Response by poster: She was watching the thread for replies, and toss was the decision. Thanks for that link LittleMy. Her (and I) will both be bookmarking it.
posted by deezil at 9:11 AM on July 2, 2013


Note that the USDA says that ground meat is only safe in a refrigerator for one or two days anyway, and that's if the temperature is consistently below 40°F. Ground meat is highly perishable — you'll note from the above link that it's in the same "perishability" category as raw seafood. I would toss it.
posted by Johnny Assay at 9:12 AM on July 2, 2013


Toss it.
posted by Blasdelb at 9:21 AM on July 2, 2013


Cook it well done, like in a meat loaf. It's fine.
posted by beagle at 9:40 AM on July 2, 2013


Cooked? You maybe want to toss it out. Uncooked, you should be okay, as long as you cook to the appropriate temperature.

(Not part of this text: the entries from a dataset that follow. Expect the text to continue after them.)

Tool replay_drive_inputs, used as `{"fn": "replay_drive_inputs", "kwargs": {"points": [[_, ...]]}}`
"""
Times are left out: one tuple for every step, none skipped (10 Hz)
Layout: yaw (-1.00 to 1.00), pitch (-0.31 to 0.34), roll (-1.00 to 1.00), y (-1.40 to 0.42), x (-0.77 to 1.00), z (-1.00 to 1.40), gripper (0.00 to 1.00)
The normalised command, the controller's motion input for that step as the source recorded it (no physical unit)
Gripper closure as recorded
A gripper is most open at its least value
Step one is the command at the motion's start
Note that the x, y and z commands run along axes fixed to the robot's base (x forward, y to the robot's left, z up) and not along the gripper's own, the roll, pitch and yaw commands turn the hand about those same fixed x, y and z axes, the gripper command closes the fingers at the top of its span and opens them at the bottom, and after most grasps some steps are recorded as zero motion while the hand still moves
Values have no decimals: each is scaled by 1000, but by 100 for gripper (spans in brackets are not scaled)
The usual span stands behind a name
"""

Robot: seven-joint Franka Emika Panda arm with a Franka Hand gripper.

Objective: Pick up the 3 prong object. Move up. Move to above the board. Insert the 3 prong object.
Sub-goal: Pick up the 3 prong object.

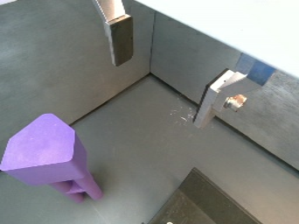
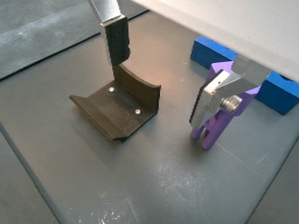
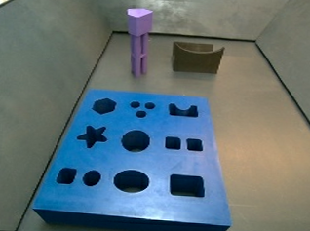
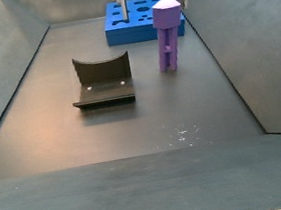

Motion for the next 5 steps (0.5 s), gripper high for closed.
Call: {"fn": "replay_drive_inputs", "kwargs": {"points": [[0, 10, 0, 0, 0, 0, 0], [6, -16, 0, -3, -23, 0, 0], [346, 0, 53, -146, -209, -37, 0], [449, 0, 50, -363, -226, -74, 0], [549, -19, 23, -406, -283, -140, 0]]}}
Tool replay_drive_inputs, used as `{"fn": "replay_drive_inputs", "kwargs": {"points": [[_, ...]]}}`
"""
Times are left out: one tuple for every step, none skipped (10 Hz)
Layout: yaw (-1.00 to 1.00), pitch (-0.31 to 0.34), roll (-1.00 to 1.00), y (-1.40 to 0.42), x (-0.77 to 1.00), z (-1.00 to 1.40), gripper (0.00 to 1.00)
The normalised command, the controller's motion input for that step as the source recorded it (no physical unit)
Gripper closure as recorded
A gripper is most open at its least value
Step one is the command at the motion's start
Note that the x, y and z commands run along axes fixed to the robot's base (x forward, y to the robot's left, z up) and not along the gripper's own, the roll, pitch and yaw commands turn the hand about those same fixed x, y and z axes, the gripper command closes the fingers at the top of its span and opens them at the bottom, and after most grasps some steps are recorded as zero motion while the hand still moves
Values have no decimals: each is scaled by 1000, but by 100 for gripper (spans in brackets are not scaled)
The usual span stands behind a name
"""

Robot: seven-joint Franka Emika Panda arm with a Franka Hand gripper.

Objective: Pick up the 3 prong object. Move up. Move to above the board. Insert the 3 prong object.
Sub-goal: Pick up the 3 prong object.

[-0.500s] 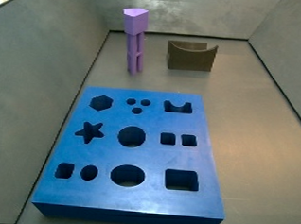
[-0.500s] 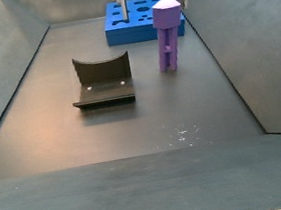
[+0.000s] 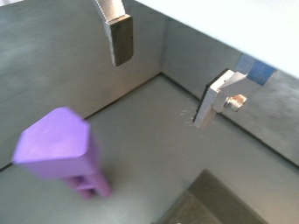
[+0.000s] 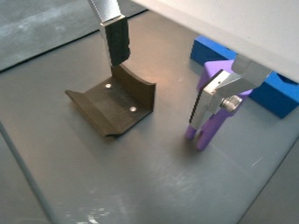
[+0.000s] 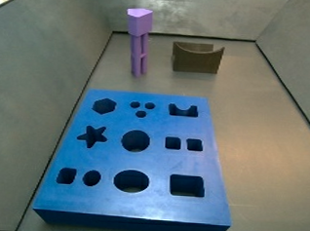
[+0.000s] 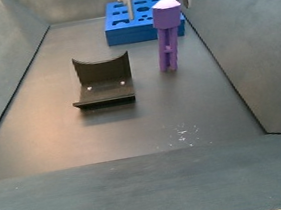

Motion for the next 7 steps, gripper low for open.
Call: {"fn": "replay_drive_inputs", "kwargs": {"points": [[486, -40, -23, -286, -346, -180, 0], [503, -7, -20, -331, -254, -189, 0], [506, -4, -24, -297, -269, -197, 0], [423, -34, -100, -131, -371, -186, 0], [134, -17, -100, -294, -89, -171, 0], [0, -24, -67, -243, -6, -226, 0], [0, -53, -73, -174, -126, -226, 0]]}}
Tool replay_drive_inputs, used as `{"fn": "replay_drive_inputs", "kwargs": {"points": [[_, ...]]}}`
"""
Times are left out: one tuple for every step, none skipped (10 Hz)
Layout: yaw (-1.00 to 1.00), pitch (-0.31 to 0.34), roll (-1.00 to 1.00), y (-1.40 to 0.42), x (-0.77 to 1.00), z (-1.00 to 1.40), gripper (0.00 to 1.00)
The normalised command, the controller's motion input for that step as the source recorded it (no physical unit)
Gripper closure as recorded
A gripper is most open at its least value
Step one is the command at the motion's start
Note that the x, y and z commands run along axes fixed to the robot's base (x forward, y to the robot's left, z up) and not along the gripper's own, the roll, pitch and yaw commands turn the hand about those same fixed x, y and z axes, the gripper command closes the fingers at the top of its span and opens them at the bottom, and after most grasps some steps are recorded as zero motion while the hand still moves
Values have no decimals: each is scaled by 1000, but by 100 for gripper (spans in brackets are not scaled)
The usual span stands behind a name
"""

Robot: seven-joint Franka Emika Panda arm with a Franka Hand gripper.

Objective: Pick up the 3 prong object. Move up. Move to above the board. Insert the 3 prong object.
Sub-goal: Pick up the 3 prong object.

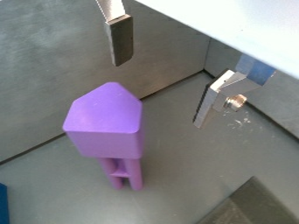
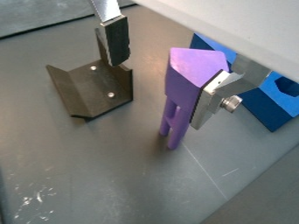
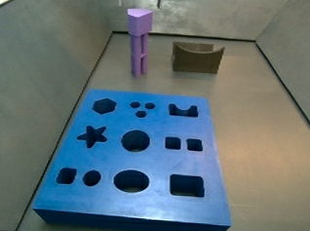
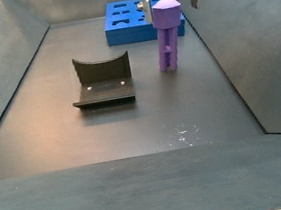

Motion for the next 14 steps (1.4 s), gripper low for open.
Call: {"fn": "replay_drive_inputs", "kwargs": {"points": [[0, -36, -81, -220, 0, -169, 0], [-11, -39, -91, -203, 0, -140, 0], [-29, -46, -103, -194, 0, -129, 0], [-3, -50, -141, -254, 0, -86, 0], [0, -43, -156, -309, 20, -57, 0], [0, -50, -140, -314, 6, -103, 0], [0, -37, -104, -269, 17, -180, 0], [37, -23, -80, -251, 29, -189, 0], [40, -26, -76, -240, 20, -209, 0], [37, -39, -77, -200, 0, -223, 0], [31, -30, -53, -111, 0, -217, 0], [103, 0, 0, 0, 0, -160, 0], [317, 0, 71, 14, -23, -66, 0], [254, 0, 227, 0, 0, -77, 0]]}}
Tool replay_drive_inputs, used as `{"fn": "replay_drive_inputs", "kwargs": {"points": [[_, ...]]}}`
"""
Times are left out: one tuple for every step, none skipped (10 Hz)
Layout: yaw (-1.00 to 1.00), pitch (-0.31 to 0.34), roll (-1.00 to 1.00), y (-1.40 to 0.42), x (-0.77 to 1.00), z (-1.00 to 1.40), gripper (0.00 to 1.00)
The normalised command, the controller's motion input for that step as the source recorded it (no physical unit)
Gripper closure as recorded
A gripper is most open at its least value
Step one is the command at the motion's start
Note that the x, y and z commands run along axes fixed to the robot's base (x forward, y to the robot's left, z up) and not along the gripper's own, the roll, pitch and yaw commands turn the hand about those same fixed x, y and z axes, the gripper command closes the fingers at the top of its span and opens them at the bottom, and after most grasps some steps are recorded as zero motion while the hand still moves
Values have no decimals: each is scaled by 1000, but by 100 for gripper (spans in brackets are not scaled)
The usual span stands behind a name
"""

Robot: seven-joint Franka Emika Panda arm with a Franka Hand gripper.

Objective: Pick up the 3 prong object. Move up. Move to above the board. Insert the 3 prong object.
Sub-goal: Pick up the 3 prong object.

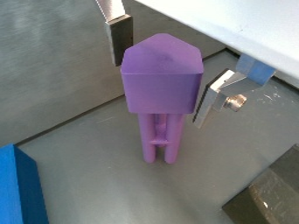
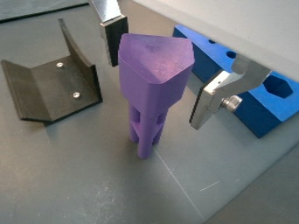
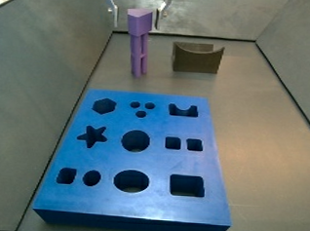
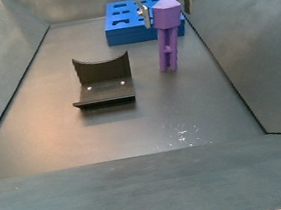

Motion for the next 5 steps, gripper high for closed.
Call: {"fn": "replay_drive_inputs", "kwargs": {"points": [[143, 0, 224, 0, 0, -26, 0], [86, 0, 109, 0, 0, -40, 0], [57, 0, 90, 149, 0, 0, 0], [11, 0, 50, 74, 0, 0, 0], [0, 0, -50, 0, 0, -20, 0]]}}
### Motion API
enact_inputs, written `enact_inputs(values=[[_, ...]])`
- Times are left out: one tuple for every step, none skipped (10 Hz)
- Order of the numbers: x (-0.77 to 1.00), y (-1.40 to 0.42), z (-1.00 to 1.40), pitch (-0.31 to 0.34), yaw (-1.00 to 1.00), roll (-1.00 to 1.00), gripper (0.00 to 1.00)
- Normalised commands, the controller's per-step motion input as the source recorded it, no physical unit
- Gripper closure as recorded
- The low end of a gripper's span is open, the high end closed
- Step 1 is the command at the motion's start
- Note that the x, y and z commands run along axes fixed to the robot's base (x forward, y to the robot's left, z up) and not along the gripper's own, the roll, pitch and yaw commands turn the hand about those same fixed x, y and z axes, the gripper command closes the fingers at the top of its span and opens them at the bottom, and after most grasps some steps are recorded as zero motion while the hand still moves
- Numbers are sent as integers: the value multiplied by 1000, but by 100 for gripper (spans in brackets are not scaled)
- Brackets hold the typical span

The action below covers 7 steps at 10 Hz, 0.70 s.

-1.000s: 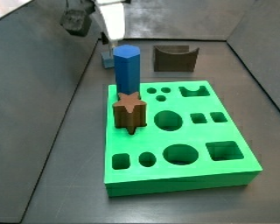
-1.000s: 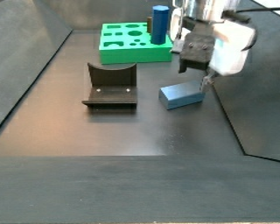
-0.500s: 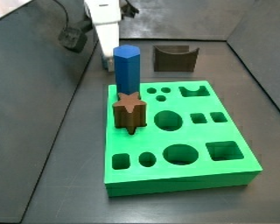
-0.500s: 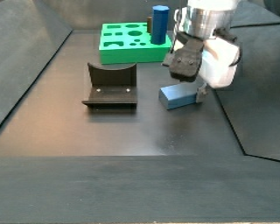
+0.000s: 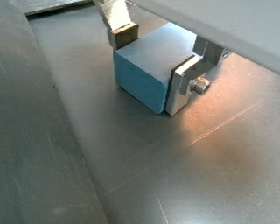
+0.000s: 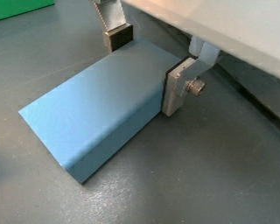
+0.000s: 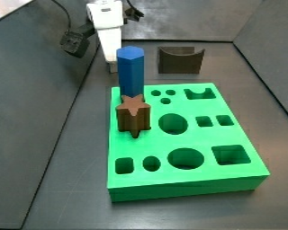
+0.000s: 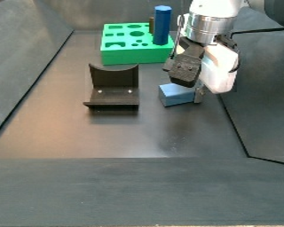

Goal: Pick up the rectangle object. Move up. Place the rectangle object on the fixture. Regrasp the rectangle object. Move to above the board. Insert the rectangle object.
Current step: Pick up the rectangle object.

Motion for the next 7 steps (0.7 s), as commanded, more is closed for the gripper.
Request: enact_inputs(values=[[0, 0, 0, 0, 0, 0, 100], [0, 0, 0, 0, 0, 0, 100], [0, 0, 0, 0, 0, 0, 100], [0, 0, 0, 0, 0, 0, 100], [0, 0, 0, 0, 0, 0, 100], [0, 0, 0, 0, 0, 0, 100], [0, 0, 0, 0, 0, 0, 100]])
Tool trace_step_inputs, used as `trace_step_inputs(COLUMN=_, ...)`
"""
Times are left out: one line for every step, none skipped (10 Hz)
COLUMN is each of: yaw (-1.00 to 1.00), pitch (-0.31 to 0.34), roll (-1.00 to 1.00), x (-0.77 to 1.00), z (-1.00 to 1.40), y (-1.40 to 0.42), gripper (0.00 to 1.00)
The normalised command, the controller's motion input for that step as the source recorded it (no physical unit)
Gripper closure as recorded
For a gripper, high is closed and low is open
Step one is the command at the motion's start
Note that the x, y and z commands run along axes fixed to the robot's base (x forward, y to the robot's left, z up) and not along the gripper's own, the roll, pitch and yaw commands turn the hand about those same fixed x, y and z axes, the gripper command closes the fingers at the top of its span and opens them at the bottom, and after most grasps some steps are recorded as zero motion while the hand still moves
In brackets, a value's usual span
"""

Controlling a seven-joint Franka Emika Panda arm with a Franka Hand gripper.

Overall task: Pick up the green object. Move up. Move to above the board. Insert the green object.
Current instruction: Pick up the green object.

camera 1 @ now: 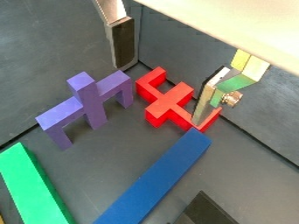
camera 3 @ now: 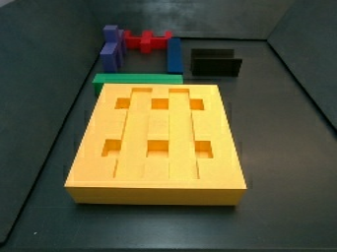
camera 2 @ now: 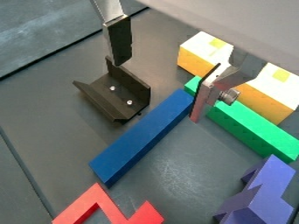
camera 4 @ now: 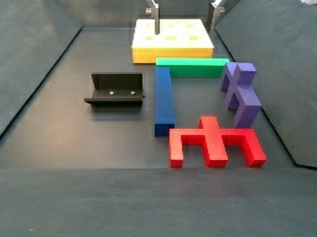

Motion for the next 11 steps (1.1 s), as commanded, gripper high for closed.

Surely this should be the reverse? However, even if that was the intent of the comment, cooked or uncooked, meat left out at room temperature (40-50 degrees) overnight should not be eaten.
posted by KokuRyu at 10:23 AM on July 2, 2013 [1 favorite]


"Cook it well done, like in a meat loaf. It's fine."

The concern isn't just that there might be bacteria left alive after cooking, which would be excessively addressed by cooking the meat like a meatloaf. Indeed, even if the bacteria present in just about all meat die in later cooking, which here had plenty of time to grow to high concentrations in the danger zone (between 46 and 146 degrees Fahrenheit), heat resistent spore forming organisms will not necessarily, and the growth of heat sensitive bacteria will still produce all kinds of toxic primary and secondary metabolites as well as cell components that your immune system will freak out over in very unpleasant ways.

This is not worth fucking with.
posted by Blasdelb at 10:43 AM on July 2, 2013 [1 favorite]


I'd probably eat it if it smelled fine, but I would eat it right away. Whatever little bacterial problems might've gotten started overnight, I would not give them time to compound themselves.